*TASK ITEM*.
Only one stretch of the data below is wanted: the lines from the one with "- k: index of" through the one with "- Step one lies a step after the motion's", repeated exactly.

[Start of section]

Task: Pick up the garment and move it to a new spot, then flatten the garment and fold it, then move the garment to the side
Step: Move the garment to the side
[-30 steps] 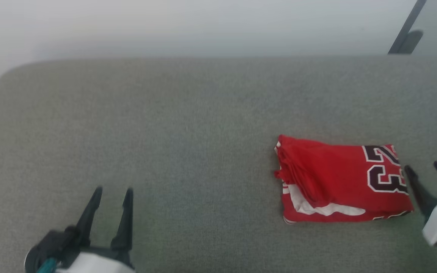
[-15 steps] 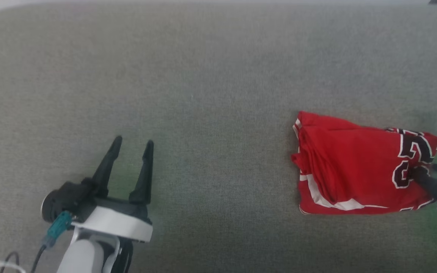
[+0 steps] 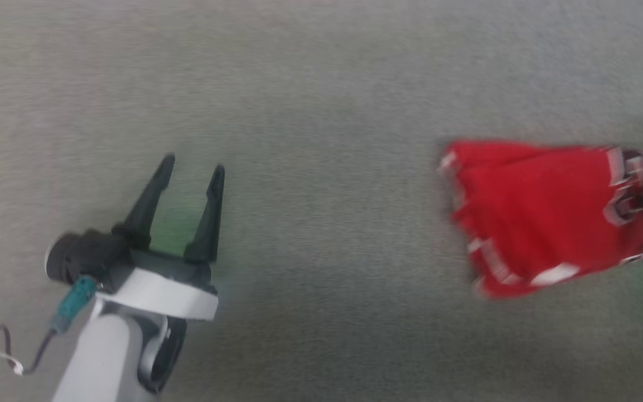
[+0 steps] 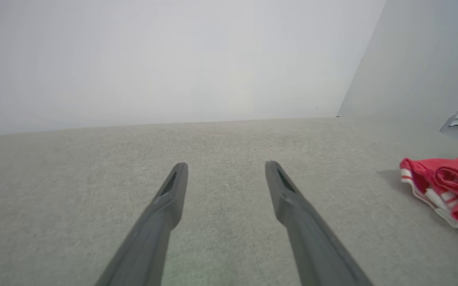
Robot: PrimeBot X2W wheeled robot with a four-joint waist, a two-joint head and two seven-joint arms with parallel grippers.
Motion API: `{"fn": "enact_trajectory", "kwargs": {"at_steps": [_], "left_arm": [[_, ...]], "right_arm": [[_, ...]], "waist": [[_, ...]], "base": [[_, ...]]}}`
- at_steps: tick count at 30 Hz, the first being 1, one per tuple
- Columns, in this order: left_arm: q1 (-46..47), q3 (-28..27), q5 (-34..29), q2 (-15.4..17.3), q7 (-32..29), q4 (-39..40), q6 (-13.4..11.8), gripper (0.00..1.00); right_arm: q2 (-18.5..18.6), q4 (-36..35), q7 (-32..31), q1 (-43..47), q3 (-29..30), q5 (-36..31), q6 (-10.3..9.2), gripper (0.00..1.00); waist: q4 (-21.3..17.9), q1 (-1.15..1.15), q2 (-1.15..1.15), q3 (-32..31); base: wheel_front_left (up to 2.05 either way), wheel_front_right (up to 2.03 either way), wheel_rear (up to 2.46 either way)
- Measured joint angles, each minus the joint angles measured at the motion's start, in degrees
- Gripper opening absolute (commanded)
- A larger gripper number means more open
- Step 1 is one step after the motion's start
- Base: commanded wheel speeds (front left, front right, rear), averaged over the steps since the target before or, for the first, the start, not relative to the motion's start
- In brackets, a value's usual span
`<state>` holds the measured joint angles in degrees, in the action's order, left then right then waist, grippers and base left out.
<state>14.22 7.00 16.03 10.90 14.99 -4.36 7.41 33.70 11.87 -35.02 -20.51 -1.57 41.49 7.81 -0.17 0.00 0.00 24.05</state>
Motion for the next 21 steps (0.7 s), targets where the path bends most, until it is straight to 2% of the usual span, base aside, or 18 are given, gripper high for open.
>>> {"fn": "enact_trajectory", "kwargs": {"at_steps": [7, 11, 21], "left_arm": [[7.48, 2.78, -1.51, 4.11, 0.0, 2.27, 0.01, 1.0], [14.19, 5.19, -1.77, 6.84, 0.0, 2.66, 0.01, 1.0], [28.3, 10.92, -1.65, 11.34, 0.0, 2.59, 0.01, 1.0]], "right_arm": [[2.92, 2.16, 5.93, -3.27, 9.35, -1.68, -0.3, 0.0], [4.69, 5.71, 9.0, -6.57, 13.47, -4.45, -0.31, 0.0], [7.31, 18.82, 18.0, -18.34, 15.7, -10.98, -0.31, 0.0]], "waist": [[-4.54, 0.0, 0.0, 4.17], [-6.75, 0.0, 0.0, 8.04], [-10.03, 0.0, 0.0, 17.71]], "base": [[0.0, 0.0, 0.0], [0.0, 0.0, 0.0], [0.0, 0.0, 0.0]]}}
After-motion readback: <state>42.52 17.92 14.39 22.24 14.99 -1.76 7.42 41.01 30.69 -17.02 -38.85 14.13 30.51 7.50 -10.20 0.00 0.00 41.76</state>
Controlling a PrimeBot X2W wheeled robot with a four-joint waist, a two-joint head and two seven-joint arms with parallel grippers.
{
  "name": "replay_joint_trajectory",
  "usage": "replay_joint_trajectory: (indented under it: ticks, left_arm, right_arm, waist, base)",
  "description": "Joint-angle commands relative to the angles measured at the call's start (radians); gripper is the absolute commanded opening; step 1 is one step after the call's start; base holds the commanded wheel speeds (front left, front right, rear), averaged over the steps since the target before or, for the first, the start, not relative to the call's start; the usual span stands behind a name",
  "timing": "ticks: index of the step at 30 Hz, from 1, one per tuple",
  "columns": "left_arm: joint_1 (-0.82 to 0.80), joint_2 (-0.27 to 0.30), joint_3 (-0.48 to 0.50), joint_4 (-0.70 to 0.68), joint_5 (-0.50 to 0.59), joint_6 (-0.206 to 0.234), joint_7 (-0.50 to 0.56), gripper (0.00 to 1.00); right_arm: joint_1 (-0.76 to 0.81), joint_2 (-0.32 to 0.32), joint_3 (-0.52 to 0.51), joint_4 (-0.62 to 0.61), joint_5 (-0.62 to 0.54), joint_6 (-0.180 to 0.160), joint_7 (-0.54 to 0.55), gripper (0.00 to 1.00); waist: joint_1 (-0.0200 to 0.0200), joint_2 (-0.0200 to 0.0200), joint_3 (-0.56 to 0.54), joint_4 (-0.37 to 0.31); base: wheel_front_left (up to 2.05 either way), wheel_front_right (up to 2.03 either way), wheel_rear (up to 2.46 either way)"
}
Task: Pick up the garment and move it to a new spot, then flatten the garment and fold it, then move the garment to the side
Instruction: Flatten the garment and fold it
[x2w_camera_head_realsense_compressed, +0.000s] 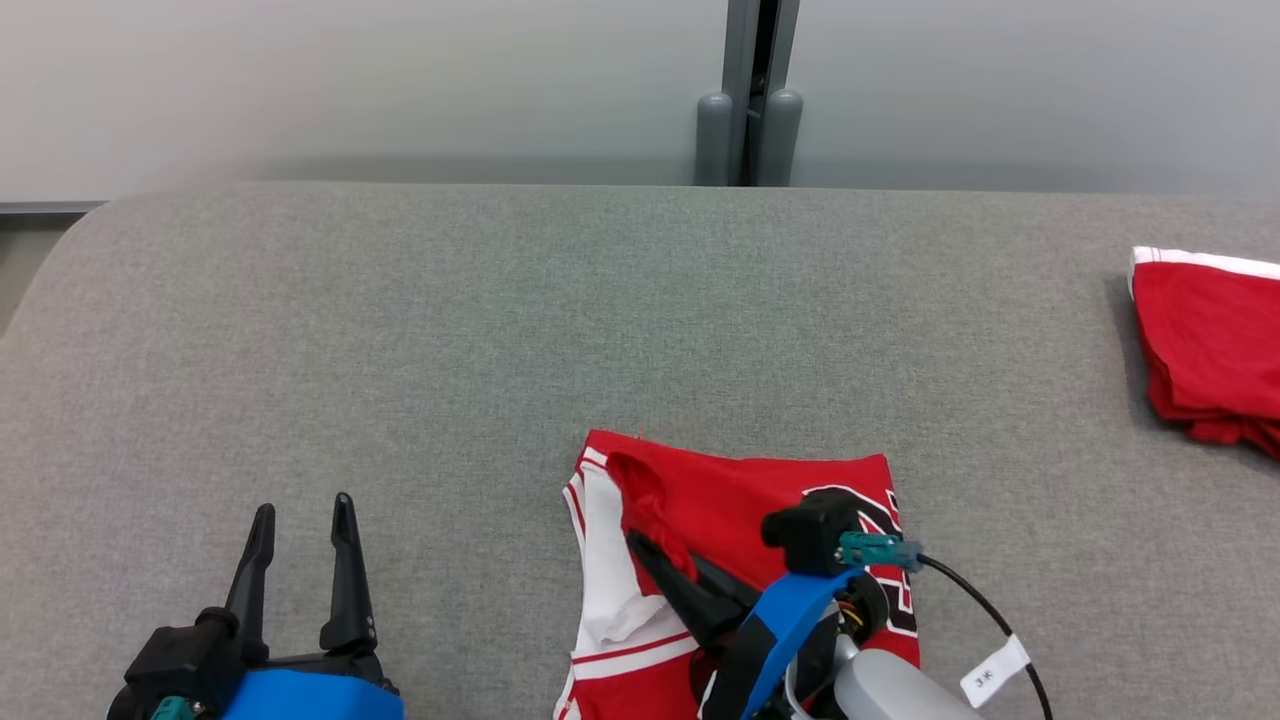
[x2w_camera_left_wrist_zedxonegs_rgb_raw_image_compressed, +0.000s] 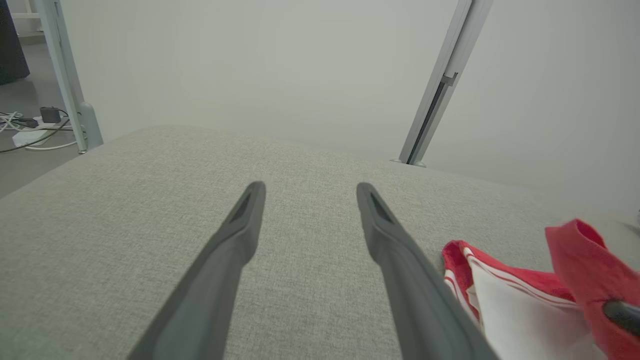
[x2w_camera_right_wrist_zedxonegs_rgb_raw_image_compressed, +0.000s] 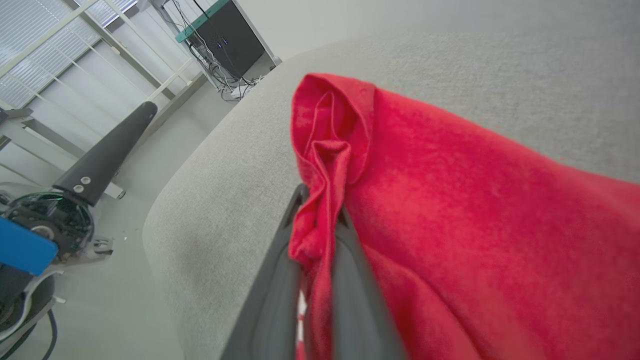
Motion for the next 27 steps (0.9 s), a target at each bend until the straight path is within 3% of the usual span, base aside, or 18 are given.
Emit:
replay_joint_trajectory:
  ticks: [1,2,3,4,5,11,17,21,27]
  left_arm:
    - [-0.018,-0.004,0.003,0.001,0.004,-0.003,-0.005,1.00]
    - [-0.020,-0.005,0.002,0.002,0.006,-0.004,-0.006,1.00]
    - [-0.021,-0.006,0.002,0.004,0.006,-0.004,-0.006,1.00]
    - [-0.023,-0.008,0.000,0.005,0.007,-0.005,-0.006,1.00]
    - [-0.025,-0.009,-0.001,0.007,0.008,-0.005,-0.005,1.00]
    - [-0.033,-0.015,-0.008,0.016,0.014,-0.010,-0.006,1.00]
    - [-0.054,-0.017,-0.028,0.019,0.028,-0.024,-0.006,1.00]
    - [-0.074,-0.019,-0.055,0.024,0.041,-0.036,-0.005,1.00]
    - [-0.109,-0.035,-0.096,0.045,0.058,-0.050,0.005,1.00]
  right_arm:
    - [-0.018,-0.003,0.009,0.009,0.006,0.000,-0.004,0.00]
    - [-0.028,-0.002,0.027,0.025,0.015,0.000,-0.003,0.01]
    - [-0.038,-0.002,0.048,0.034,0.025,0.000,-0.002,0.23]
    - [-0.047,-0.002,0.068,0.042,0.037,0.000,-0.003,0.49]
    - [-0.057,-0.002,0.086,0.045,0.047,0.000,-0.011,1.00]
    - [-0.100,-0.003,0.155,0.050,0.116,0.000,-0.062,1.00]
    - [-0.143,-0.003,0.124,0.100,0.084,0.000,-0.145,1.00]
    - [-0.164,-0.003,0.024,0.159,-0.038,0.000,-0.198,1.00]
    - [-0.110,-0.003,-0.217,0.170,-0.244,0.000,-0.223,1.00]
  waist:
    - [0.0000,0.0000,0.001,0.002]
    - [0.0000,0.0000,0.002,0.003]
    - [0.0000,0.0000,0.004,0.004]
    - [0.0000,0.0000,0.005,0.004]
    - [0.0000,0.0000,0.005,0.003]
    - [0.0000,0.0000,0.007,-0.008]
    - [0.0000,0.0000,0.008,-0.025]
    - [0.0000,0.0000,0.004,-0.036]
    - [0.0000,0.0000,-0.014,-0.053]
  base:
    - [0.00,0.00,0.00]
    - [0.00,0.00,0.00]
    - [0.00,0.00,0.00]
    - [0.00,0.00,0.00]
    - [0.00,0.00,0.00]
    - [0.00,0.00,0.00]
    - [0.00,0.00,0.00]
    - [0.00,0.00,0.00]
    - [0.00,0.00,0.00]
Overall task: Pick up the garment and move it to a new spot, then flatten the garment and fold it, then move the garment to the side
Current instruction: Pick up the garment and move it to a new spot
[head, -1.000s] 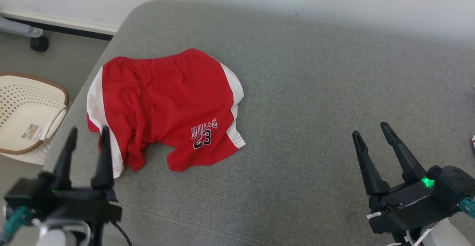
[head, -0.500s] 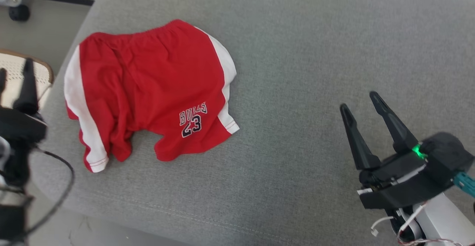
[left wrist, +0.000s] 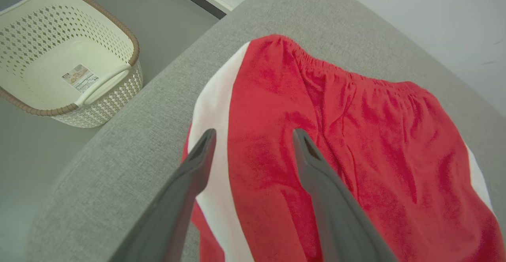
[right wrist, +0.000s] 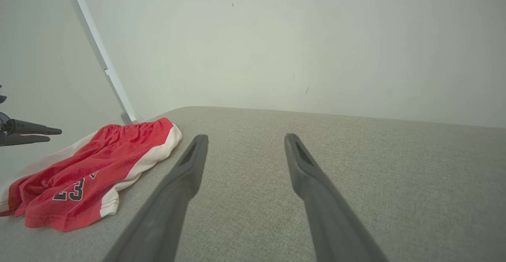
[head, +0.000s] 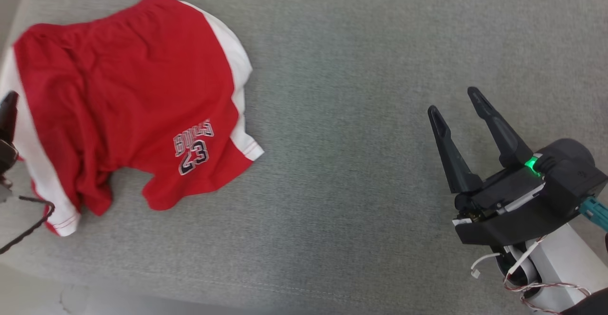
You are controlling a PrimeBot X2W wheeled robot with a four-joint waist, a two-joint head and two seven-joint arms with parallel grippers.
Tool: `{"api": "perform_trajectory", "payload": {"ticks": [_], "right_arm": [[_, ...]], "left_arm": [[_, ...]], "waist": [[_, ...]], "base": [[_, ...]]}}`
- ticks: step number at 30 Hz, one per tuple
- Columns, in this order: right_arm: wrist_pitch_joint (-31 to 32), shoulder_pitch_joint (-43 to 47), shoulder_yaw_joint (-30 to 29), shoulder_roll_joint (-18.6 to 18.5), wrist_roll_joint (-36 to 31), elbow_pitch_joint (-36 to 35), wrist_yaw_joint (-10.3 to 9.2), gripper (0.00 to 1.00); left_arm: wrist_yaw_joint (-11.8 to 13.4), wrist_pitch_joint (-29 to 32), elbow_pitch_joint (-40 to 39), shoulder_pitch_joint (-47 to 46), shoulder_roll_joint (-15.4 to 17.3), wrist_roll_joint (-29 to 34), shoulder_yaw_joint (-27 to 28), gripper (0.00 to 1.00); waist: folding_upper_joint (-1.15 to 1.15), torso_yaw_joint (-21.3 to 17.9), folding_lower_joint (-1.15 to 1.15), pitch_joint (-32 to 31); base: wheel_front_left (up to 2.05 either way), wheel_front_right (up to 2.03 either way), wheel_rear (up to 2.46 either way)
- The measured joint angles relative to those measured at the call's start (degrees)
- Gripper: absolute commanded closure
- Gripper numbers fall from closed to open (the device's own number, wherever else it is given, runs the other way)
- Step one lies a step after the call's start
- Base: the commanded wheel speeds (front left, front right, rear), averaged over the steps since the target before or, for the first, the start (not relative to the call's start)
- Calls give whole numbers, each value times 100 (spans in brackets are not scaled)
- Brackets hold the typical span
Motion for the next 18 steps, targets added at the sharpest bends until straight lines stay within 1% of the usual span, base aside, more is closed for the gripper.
{"api": "perform_trajectory", "payload": {"ticks": [5,8,12,13,14,15,16,17,18], "right_arm": [[-1,-83,-9,5,-18,99,2,0],[-2,-97,-56,-4,-19,165,2,0],[-7,-109,-69,-3,-35,234,7,0],[-7,-118,-71,-1,-38,259,7,0],[-7,-127,-74,-1,-38,282,8,0],[-8,-130,-77,0,-40,297,8,0],[-8,-133,-80,0,-40,321,8,0],[-8,-135,-82,2,-40,354,8,0],[-8,-135,-81,5,-40,381,9,0]], "left_arm": [[-2,412,370,-59,-21,-35,-119,0],[-2,666,570,-214,-116,-44,-232,0],[-4,956,670,-290,-31,-40,-377,0],[-4,1035,699,-319,-25,-40,-409,2],[-4,1112,734,-359,-18,-35,-443,24],[-3,1185,753,-372,-10,-31,-494,51],[-3,1232,776,-380,-10,-30,-527,84],[-3,1252,800,-382,-10,-27,-544,96],[-3,1258,817,-383,-9,-25,-555,100]], "waist": [[0,-189,0,216],[0,-276,0,307],[-1,-323,-1,346],[0,-322,-1,339],[-1,-319,-1,331],[-1,-316,-1,323],[0,-311,-1,312],[-1,-307,-1,296],[-1,-301,-1,276]], "base": [[0,0,0],[0,0,0],[0,0,0],[0,0,0],[0,0,0],[0,0,0],[0,0,0],[0,0,0],[0,0,0]]}}
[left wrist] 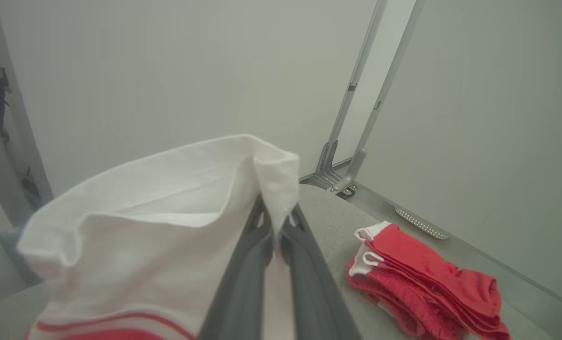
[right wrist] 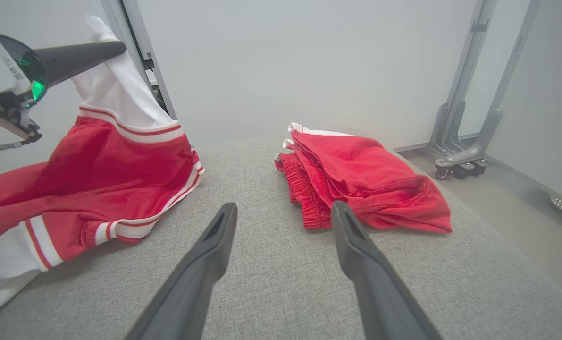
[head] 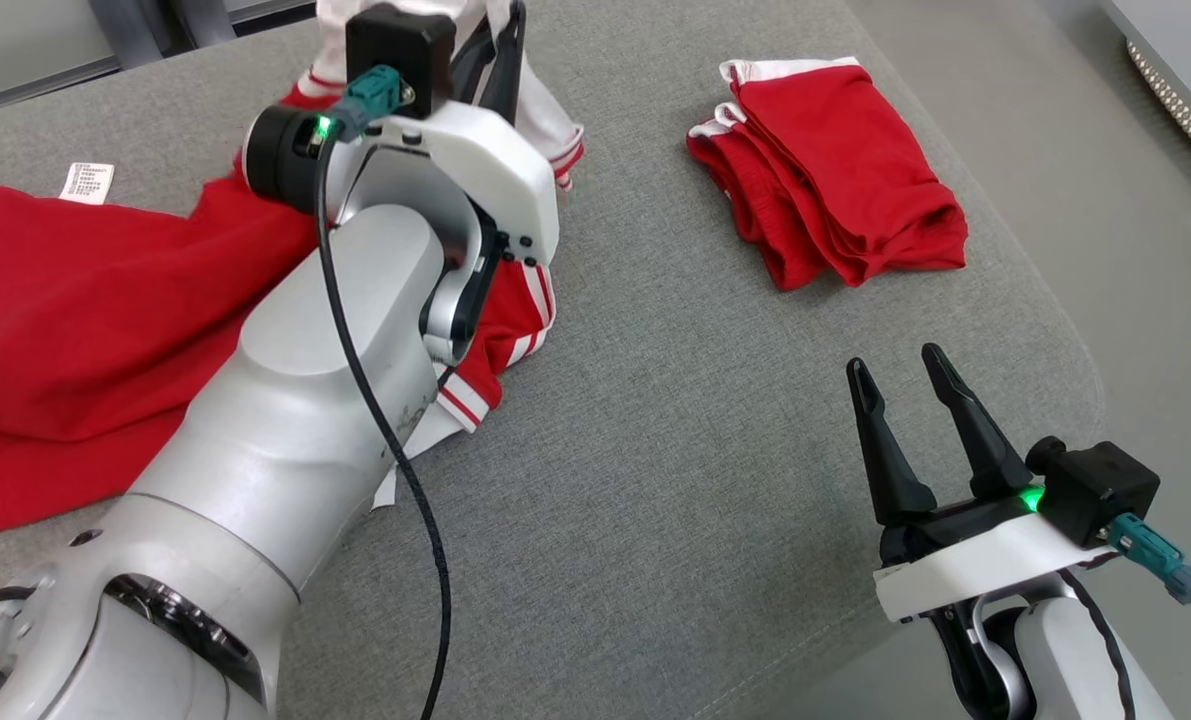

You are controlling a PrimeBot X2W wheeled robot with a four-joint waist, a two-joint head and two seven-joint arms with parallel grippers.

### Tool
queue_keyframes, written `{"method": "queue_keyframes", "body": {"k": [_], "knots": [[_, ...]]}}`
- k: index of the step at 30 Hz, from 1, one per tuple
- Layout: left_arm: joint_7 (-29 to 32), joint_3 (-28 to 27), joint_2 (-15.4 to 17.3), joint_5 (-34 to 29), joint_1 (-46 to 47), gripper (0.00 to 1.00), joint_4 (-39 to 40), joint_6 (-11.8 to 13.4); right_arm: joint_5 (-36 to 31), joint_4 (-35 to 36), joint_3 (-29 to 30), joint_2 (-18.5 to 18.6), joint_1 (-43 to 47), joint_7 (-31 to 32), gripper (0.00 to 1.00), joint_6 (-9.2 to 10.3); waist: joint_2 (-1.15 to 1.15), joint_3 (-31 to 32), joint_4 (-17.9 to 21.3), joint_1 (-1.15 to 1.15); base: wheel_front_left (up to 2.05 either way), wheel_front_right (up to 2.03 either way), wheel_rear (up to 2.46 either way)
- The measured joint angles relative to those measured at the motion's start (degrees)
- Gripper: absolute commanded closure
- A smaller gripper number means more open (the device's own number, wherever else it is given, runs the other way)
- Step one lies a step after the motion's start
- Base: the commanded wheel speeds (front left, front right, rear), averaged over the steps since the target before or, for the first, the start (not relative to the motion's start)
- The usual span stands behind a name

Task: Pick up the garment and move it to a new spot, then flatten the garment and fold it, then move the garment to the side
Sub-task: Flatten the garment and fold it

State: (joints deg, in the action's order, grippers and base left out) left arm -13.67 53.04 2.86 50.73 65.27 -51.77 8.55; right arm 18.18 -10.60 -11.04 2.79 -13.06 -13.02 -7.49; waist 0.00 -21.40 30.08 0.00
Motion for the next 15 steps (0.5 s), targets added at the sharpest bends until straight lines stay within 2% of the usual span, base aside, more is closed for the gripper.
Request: {"method": "queue_keyframes", "body": {"k": [1, 8, 15], "knots": [[0.03, 0.25, -0.11, 0.67, -0.29, 0.00, -0.47, 0.01, 0.04, -0.11, 0.13, 0.00, 0.00, -0.09, 0.00, 0.00, 0.00, -0.10, -0.07, 0.00, 0.00, 0.00, 0.00], [0.26, 1.90, -0.09, 3.99, -1.24, 0.00, -4.02, 0.08, 0.01, -0.70, 1.19, 0.00, -0.49, -0.37, 0.00, 0.00, 0.00, -0.44, -1.88, 0.00, 0.00, 0.00, 0.00], [-0.51, 3.88, -0.10, 6.38, -3.28, 0.00, -3.61, -0.53, -1.00, -0.46, 2.59, -0.02, -0.51, -0.52, 0.00, 0.00, 0.00, 0.51, -5.66, 0.00, 0.00, 0.00, 0.00]]}}
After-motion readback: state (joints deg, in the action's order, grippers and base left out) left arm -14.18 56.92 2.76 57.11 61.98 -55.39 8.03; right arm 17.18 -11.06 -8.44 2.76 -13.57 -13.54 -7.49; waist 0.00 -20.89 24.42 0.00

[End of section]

*SOLUTION FOR THIS EXERCISE*.
- k: index of the step at 30 Hz, from 1, one per tuple
- Layout: left_arm: joint_7 (-29 to 32), joint_3 (-28 to 27), joint_2 (-15.4 to 17.3), joint_5 (-34 to 29), joint_1 (-46 to 47), gripper (0.00 to 1.00), joint_4 (-39 to 40), joint_6 (-11.8 to 13.4); right_arm: joint_5 (-36 to 31), joint_4 (-35 to 36), joint_3 (-29 to 30), joint_2 (-18.5 to 18.6), joint_1 (-43 to 47), joint_7 (-31 to 32), gripper (0.00 to 1.00), joint_6 (-9.2 to 10.3); waist: joint_2 (-1.15 to 1.15), joint_3 (-31 to 32), joint_4 (-17.9 to 21.3), joint_1 (-1.15 to 1.15); base: wheel_front_left (up to 2.05 either way), wheel_front_right (up to 2.03 either way), wheel_rear (up to 2.46 either way)
- The measured joint angles relative to those measured at the motion's start (degrees)
- Gripper: absolute commanded closure
- A smaller gripper number means more open (the device's own number, wherever else it is given, runs the other way)
- Step one lies a step after the motion's start

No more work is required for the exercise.